Sadly, for my mom and me, this particular culinary classic was my dad’s favorite food in the world.

Allow me to explain. This is an old-time recipe where you cook a big pot of either pinto beans or navy beans on the stove for hours, so it stinks up your entire home. Growing up, I found out that in our house, crockpots were considered too highfalutin.

Typically, you add ham hock to the beans. For the less enlightened readers, the ham hock (also known as a pork knuckle) is the joint connecting a pig’s foot to its leg, composed of skin, connective tissue, and muscle. (YUM!!!)

But because my family had no interest in longevity, my dad also liked for my mom to fry up a slab of bacon and slide it into the pot to make the dish even deadlier. (Suicide by sodium). As you can see, pork was popular with our people.
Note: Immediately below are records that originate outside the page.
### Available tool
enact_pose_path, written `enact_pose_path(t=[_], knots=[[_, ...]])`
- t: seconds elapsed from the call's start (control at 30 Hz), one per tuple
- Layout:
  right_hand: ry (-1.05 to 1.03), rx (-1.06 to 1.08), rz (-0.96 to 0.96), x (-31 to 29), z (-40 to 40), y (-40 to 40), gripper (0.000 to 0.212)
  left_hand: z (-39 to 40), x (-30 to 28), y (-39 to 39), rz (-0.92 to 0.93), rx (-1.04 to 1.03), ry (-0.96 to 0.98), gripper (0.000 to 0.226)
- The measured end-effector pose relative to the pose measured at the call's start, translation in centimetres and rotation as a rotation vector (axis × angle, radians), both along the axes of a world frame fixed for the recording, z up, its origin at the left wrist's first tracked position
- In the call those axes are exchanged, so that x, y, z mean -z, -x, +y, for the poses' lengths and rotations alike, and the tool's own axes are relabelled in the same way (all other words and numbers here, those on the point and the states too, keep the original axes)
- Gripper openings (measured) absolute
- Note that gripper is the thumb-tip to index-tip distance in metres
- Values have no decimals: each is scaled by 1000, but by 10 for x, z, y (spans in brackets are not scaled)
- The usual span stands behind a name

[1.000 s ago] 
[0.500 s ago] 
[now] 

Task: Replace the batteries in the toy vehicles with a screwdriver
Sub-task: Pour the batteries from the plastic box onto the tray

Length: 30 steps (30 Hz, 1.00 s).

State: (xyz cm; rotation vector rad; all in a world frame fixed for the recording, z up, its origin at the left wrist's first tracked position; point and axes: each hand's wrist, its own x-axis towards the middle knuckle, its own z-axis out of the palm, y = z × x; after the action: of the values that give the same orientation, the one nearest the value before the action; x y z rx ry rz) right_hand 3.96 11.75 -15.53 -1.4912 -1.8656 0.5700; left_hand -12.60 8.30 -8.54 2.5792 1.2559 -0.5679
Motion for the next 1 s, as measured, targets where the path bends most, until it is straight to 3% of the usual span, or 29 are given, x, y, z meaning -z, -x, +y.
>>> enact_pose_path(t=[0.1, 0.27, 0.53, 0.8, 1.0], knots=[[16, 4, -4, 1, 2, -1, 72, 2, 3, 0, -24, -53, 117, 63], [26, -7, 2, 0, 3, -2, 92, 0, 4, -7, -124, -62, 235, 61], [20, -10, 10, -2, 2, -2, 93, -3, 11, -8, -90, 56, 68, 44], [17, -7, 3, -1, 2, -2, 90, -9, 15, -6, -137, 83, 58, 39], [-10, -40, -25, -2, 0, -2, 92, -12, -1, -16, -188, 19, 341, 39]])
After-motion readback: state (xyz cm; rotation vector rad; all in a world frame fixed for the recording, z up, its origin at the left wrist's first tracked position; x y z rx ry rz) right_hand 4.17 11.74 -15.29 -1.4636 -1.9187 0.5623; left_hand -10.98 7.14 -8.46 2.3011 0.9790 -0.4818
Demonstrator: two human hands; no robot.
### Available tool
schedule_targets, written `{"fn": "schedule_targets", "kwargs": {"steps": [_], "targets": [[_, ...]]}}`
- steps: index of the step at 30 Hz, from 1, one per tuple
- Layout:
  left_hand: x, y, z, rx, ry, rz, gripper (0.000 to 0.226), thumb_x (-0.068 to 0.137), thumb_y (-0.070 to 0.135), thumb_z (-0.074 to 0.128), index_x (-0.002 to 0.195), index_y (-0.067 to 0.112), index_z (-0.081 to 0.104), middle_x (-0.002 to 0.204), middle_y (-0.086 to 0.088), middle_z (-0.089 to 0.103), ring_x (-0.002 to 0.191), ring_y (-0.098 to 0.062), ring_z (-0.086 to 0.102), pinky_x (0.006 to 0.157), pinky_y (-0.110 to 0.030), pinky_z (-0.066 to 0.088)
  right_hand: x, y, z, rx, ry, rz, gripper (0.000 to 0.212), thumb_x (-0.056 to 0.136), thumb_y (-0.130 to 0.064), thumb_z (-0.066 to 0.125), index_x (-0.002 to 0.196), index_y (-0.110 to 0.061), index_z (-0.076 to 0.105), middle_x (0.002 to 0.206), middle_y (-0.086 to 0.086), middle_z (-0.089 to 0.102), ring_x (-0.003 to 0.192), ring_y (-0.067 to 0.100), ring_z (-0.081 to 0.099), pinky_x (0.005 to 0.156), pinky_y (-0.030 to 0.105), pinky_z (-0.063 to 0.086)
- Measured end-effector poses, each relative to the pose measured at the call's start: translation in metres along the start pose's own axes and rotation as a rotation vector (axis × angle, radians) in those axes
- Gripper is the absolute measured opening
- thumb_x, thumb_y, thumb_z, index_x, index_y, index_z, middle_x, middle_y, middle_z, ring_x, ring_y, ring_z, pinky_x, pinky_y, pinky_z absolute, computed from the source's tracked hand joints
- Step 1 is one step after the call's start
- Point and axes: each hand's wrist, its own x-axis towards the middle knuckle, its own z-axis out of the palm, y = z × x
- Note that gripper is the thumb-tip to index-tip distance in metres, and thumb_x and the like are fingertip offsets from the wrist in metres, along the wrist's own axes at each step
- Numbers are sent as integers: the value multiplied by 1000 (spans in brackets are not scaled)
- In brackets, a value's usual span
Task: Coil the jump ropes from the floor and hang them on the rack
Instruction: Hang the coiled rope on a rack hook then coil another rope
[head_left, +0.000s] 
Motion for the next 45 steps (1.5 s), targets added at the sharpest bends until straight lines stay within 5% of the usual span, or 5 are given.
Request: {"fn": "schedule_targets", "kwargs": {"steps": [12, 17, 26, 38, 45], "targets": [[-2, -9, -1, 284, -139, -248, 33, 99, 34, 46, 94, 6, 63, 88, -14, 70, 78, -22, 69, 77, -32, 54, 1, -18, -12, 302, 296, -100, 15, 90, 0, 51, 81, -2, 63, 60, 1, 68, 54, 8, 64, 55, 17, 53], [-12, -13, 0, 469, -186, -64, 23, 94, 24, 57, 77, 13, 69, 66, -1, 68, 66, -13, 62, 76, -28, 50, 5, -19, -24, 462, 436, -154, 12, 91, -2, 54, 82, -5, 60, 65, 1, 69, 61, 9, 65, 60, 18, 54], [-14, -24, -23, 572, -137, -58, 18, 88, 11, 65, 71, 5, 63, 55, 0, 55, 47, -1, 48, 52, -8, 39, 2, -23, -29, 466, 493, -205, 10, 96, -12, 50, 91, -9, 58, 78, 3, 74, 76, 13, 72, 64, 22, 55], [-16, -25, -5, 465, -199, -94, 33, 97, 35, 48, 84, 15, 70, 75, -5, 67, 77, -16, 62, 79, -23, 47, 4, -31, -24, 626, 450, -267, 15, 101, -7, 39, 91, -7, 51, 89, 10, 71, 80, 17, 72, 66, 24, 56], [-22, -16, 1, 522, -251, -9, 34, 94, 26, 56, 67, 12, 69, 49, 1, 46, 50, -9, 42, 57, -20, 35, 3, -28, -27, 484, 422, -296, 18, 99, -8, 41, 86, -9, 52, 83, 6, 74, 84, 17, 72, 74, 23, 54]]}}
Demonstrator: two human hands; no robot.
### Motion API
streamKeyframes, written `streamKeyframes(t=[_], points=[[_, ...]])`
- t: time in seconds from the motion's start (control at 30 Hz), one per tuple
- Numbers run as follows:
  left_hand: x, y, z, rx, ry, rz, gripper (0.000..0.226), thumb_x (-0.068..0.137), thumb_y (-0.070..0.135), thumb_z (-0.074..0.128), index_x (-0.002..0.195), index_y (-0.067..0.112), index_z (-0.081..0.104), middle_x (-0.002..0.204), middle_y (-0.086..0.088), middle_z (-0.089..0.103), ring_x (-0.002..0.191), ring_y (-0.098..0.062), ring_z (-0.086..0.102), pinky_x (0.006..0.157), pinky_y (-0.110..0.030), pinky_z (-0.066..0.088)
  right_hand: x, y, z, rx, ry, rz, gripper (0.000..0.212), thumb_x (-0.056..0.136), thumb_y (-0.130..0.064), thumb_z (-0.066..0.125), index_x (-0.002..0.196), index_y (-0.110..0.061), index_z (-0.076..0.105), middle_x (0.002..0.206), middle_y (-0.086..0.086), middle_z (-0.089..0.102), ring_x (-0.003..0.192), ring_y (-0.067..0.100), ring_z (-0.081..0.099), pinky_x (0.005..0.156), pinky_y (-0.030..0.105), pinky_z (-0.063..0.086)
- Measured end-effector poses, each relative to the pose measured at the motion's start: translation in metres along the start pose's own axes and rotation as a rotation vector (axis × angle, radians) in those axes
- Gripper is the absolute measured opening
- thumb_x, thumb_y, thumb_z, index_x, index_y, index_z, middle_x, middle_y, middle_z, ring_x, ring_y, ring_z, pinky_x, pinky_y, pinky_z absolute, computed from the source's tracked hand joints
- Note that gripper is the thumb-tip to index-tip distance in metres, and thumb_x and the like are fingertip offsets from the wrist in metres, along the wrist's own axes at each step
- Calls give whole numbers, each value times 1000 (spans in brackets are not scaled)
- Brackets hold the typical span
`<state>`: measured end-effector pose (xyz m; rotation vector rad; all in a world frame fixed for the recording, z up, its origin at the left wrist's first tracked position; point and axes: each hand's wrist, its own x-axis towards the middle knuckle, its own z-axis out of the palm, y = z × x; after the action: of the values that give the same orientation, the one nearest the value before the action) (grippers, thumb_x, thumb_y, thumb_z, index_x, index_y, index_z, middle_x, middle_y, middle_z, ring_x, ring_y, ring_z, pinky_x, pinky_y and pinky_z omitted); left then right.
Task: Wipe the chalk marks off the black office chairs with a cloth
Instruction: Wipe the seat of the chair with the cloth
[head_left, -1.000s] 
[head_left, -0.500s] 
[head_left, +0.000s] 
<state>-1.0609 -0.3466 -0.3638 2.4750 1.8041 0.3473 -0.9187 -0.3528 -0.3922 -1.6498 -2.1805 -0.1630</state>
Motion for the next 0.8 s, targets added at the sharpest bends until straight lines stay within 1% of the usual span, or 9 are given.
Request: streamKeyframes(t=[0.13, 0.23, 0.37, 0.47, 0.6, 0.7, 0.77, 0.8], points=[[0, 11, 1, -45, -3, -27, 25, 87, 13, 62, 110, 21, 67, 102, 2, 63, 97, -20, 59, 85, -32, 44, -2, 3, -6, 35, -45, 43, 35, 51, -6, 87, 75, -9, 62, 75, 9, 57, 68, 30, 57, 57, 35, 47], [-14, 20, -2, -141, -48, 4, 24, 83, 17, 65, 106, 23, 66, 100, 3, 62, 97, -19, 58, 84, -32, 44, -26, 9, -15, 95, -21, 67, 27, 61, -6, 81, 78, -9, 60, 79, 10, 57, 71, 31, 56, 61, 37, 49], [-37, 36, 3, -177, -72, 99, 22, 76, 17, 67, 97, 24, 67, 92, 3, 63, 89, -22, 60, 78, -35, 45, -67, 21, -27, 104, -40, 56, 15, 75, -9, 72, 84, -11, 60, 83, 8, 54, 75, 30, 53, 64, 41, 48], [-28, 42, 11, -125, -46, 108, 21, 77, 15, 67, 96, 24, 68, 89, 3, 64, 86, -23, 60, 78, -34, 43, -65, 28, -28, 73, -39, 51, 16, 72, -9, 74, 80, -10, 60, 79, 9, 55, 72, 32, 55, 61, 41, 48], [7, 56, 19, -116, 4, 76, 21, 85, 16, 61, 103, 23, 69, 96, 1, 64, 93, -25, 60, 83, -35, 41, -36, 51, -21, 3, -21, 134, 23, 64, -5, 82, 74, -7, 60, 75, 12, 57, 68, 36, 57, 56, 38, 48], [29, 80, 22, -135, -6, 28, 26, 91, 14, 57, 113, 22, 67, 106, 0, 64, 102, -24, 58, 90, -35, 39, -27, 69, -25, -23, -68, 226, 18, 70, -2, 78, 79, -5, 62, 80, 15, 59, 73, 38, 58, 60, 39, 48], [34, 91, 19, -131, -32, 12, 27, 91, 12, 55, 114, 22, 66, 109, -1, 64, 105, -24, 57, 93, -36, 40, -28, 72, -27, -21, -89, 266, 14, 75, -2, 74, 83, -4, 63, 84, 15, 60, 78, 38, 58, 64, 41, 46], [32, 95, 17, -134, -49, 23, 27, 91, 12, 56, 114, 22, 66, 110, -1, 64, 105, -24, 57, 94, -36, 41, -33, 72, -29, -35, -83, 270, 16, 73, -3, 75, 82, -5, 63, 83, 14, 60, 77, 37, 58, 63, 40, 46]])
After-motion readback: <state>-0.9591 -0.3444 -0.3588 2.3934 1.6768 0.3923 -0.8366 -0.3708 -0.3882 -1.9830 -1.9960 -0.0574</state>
Additionally, because her husband had a sophisticated palate, my mother would dump in a ridiculous amount of yellow onions, which made him even happier. (You might as well go all out for abdominal armageddon!)

And even though my father served in the NAVY, he always insisted that my mom made every bean pot with PINTO beans. He was a frugal man who grew up during the Depression, and he believed that the bigger bean gave him more “bang for the buck”! (Figuratively and, unfortunately, literally.)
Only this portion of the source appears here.